Pour Juan Echanove, directeur des systèmes d'alimentation et d'eau de l'ONG CARE International, l'augmentation des conflits et la pandémie de COVID-19, ainsi que le changement climatique, font que cette période de famine n'est plus "aussi cyclique" et devient "une sorte de tempête parfaite".
L'augmentation de la violence due à la propagation du djihadisme, aux conflits intercommunautaires et au banditisme a provoqué le déplacement interne de près de 5,6 millions de personnes dans les pays du Sahel et le refuge de plus de 800 000 personnes dans les pays voisins.
"Il y a une succession de conflits qui, si on les met sur la carte, couvrent finalement presque toute la région", a déclaré Echanove à Efe.
"Nous parlons d'une région où l'aggravation de la crise est plus complexe et plus rapide que partout ailleurs dans le monde", déclare Martin de Miguel.
Le chef de l'ACH affirme qu'avec la croissance démographique au Sahel (3,9 % par an) et le déclin des zones stables par l'insécurité, il y a plus de gens dans les zones stables car les ressources naturelles ne sont pas suffisantes.
"Toutes ces crises font que des milliers de personnes n'ont pas accès à leurs champs, ne cultivent pas et sont obligées de se déplacer vers des zones sûres où le nombre de population augmente" provoquant une "tension alimentaire", explique Issiaka Abdou, responsable du programme régional de Médecins sans frontières (MSF).
En outre, l'amalgame des groupes armés au Sahel rend difficile la négociation des corridors humanitaires et que les organisations sont de plus en plus victimes d'attaques génère et va générer un problème pour la distribution de la nourriture et de l'aide.
Selon Abdou, l'accès difficile à l'eau au Sahel fait que "l'agriculture de ces pays dépend à 80%, voire plus, de la saison des pluies", avec des années où il ne pleut pratiquement pas et d'autres où les précipitations sont si abondantes que les inondations détruisent les cultures et que, par conséquent, la période de soudure est pire.
Le manque d'eau au Sahel entraîne également une lutte pour les terres entre les éleveurs et les agriculteurs, conflits qui s'aggravent à mesure que les ressources diminuent et que la désertification et la déforestation progressent.
"Tout est lié", dit Echanove. Il y a des conflits parce qu'il y a un manque d'eau et il y a un manque d'eau dû au changement climatique, et il y a un manque de nourriture dû à l'augmentation de la population et il y a une augmentation de la population parce qu'il n'y a pas de sécurité sociale pour garantir aux personnes âgées qui va s'occuper d'elles et à la fin tout cela a un nom, qui est la pauvreté".

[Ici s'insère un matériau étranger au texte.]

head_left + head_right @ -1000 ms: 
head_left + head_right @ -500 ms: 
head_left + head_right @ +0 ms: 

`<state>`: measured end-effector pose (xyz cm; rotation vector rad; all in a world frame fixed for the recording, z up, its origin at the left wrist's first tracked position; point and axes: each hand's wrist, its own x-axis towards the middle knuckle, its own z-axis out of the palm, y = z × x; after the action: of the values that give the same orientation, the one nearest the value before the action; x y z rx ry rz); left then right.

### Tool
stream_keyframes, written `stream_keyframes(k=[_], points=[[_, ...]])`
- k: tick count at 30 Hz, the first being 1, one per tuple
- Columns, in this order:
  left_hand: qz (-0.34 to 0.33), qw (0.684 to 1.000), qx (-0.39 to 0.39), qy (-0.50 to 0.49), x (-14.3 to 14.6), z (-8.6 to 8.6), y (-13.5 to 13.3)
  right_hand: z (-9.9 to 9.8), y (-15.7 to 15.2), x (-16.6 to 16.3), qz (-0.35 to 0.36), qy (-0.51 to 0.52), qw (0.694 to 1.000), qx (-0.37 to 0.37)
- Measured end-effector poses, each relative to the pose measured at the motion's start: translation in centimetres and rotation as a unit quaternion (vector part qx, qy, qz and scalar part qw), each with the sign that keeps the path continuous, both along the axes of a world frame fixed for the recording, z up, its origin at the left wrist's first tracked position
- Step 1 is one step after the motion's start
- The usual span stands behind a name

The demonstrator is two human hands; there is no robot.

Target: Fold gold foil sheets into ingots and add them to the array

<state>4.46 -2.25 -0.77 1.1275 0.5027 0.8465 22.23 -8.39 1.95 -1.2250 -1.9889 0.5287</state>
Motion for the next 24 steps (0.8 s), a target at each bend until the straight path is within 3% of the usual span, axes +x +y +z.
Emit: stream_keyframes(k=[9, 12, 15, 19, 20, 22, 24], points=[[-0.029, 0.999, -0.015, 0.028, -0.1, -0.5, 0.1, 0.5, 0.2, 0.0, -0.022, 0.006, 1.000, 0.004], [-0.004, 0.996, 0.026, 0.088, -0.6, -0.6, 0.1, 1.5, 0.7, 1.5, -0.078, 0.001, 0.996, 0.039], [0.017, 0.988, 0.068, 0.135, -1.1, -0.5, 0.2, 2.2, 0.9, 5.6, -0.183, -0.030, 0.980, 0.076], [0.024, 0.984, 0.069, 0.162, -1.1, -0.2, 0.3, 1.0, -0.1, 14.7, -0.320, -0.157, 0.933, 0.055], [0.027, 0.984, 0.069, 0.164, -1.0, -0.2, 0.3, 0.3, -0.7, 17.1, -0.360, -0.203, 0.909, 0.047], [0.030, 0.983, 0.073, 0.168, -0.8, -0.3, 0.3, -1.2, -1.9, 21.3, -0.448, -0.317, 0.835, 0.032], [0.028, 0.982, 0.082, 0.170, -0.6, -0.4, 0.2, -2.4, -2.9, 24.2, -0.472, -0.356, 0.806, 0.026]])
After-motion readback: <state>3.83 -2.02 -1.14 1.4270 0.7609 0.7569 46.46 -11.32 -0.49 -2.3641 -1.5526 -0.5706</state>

De plus, explique Abdou, l'augmentation des dépenses pour couvrir les besoins de la famille a fait qu'au cours des vingt dernières années, l'utilisation de la récolte a changé et que, au lieu de la destiner principalement à la consommation familiale, plus de 80 % sont maintenant vendus, ce qui épuise rapidement les réserves alimentaires.

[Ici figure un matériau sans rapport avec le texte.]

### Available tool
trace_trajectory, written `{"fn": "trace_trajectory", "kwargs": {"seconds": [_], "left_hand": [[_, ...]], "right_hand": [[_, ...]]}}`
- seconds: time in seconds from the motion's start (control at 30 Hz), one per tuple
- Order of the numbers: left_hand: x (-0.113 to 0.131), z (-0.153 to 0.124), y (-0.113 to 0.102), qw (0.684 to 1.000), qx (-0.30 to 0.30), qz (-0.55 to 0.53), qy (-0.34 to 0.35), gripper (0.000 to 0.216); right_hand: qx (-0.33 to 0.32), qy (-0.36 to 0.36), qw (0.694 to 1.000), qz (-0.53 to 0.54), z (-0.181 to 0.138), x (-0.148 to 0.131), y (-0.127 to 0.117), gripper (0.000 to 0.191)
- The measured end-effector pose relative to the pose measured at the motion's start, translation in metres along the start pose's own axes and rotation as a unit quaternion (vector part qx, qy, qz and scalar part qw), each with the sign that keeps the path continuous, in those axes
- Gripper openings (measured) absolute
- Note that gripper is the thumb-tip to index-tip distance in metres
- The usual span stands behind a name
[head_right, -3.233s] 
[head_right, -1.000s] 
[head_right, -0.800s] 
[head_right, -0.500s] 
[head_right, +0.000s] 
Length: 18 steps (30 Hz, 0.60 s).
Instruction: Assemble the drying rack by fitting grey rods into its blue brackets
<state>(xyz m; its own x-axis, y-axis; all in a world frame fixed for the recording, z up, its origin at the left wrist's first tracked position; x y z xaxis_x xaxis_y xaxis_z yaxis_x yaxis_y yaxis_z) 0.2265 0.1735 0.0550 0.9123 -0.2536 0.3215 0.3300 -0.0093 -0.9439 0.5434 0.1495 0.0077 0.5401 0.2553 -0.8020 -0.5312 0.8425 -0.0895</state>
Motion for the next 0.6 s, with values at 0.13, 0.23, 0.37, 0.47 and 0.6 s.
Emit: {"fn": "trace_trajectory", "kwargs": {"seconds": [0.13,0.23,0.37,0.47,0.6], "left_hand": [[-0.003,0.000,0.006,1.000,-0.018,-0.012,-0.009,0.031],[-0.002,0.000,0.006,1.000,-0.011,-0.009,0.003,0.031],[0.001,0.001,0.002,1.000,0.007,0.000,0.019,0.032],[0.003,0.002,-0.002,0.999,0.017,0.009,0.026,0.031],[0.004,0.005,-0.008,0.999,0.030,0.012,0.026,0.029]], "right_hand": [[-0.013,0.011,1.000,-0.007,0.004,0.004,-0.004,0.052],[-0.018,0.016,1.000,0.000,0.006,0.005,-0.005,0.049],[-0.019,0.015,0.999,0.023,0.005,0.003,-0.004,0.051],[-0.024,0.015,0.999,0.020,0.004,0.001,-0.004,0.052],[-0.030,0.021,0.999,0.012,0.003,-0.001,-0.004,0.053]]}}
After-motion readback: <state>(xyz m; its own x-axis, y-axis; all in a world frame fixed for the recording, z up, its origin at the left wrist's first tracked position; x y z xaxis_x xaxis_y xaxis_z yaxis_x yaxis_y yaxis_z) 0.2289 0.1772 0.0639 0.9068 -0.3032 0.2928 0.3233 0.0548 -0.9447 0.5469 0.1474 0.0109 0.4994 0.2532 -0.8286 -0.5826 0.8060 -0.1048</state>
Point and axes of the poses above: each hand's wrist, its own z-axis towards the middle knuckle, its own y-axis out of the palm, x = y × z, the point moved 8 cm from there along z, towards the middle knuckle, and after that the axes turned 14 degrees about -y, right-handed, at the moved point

D'autre part, la crise économique mondiale provoquée par la pandémie de COVID-19 a réduit les revenus, augmenté les prix des denrées alimentaires et réduit les envois de fonds, affectant ainsi la sécurité alimentaire au Sahel.
De même, la lutte contre le covid-19 a sapé les campagnes de vaccination contre d'autres maladies et la peur de la contagion fait que de nombreuses personnes ne se rendent pas dans les centres de santé pour d'autres maux, arrivant plus faibles en cette période de pénurie.
"Parfois, l'opinion publique a le sentiment que des endroits comme le Sahel n'ont pas de solution, qu'il en a toujours été ainsi, et ce n'est pas vrai", dit Echanove.
En fin de compte, conclut-il, ce qui se passe, c'est que ce sera une nouvelle quand, en août ou en septembre, on commencera à parler de famine plus étendue, mais c'est maintenant que nous devons fournir les moyens.